Exercise brief: Could you print the full listing below, keeping each line identical?

Data below:
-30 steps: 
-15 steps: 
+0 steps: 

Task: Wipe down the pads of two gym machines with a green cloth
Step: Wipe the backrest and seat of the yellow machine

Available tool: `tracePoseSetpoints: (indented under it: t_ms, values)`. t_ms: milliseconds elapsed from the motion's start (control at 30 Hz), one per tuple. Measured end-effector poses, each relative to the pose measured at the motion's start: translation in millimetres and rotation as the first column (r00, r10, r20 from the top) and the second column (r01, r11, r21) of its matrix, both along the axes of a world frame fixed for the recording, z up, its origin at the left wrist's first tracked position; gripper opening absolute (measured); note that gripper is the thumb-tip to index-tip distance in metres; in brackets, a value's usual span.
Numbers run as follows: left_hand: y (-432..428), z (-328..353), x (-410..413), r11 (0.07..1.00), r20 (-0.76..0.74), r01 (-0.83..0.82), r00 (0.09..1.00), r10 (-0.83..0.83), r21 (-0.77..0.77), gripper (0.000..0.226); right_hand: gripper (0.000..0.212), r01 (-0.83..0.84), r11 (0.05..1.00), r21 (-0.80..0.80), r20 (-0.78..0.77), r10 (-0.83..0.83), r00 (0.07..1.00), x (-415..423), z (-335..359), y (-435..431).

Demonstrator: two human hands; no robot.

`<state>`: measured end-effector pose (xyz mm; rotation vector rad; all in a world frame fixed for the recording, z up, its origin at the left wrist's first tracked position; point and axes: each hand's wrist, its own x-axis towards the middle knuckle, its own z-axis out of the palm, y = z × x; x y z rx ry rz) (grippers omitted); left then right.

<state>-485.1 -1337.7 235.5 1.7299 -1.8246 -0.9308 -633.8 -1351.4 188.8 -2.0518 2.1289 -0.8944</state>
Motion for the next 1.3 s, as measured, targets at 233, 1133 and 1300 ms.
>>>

Response below:
-30 steps: 
-15 steps: 
+0 steps: 

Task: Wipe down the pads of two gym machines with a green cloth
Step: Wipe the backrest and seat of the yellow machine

Available tool: `tracePoseSetpoints: (indented under it: t_ms, values)`. t_ms: milliseconds elapsed from the motion's start (control at 30 Hz), one per tuple. Measured end-effector poses, each relative to the pose measured at the motion's start: translation in millimetres and rotation as the first column (r00, r10, r20 from the top) and the second column (r01, r11, r21) of its matrix, both along the axes of a world frame fixed for the recording, z up, its origin at the left wrist's first tracked position; gripper opening absolute (measured); note that gripper is the thumb-tip to index-tip distance in metres; in brackets, a value's usual span.
Numbers run as follows: left_hand: y (-432..428), z (-328..353), x (-410..413), r11 (0.07..1.00), r20 (-0.76..0.74), r01 (-0.83..0.82), r00 (0.09..1.00), r10 (-0.83..0.83), r21 (-0.77..0.77), gripper (0.000..0.226); right_hand: gripper (0.000..0.212), r01 (-0.83..0.84), r11 (0.05..1.00), r21 (-0.80..0.80), r20 (-0.78..0.77), r10 (-0.83..0.83), r00 (0.07..1.00), x (-415..423), z (-335..359), y (-435..431).

Demonstrator: two human hands; no robot.

`<state>`: measured end-effector pose (xyz mm; rotation vector rad; all in a world frame fixed for the recording, z up, its origin at the left wrist's first tracked position; point and axes: each hand's wrist, its own x-axis towards the middle knuckle, its own z-axis out of the palm, y = z × x; x y z rx ry rz) (grippers omitted); left then right.

<state>-485.1 -1337.7 235.5 1.7299 -1.8246 -0.9308 -633.8 -1351.4 188.8 -2.0518 2.1289 -0.8944</state>
Motion for the next 1.3 s, as measured, targets at 233, 1133 and 1300 ms.
>>>

This is the complete output for the exercise.